▸ Problem
Would you please copy the part of the material below that opens with the line containing "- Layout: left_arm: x" and closes with the line containing "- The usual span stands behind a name"? Copy it exactly, and only it.

*** Opening of Dataset excerpt ***

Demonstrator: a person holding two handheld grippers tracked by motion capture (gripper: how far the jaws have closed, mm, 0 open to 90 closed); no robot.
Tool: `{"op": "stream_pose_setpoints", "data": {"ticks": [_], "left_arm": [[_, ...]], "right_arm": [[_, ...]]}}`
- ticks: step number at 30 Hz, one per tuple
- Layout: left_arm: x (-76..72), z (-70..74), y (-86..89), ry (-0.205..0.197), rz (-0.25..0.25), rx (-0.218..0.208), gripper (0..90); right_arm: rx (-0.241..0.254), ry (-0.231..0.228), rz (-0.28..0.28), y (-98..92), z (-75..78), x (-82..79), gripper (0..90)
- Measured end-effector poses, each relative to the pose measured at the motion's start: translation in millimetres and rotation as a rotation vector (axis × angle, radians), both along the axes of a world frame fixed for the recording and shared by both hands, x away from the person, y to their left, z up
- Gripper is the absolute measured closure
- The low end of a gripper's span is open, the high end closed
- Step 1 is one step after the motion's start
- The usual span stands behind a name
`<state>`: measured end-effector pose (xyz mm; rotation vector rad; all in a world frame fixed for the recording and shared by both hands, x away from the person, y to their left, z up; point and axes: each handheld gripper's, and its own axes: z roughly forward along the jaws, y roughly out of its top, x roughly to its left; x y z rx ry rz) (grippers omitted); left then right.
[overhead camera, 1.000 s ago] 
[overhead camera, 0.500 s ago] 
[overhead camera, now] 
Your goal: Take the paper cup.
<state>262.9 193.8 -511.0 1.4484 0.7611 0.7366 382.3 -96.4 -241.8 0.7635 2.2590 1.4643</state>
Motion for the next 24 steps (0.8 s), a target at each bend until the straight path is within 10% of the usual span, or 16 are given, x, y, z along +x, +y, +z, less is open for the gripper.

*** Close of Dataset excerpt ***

▸ Output below
- Layout: left_arm: x (-76..72), z (-70..74), y (-86..89), ry (-0.205..0.197), rz (-0.25..0.25), rx (-0.218..0.208), gripper (0..90); right_arm: rx (-0.241..0.254), ry (-0.231..0.228), rz (-0.28..0.28), y (-98..92), z (-75..78), x (-82..79), gripper (0..90)
- Measured end-effector poses, each relative to the pose measured at the motion's start: translation in millimetres and rotation as a rotation vector (axis × angle, radians), both along the axes of a world frame fixed for the recording and shared by both hands, x away from the person, y to their left, z up
- Gripper is the absolute measured closure
- The low end of a gripper's span is open, the high end closed
- Step 1 is one step after the motion's start
- The usual span stands behind a name

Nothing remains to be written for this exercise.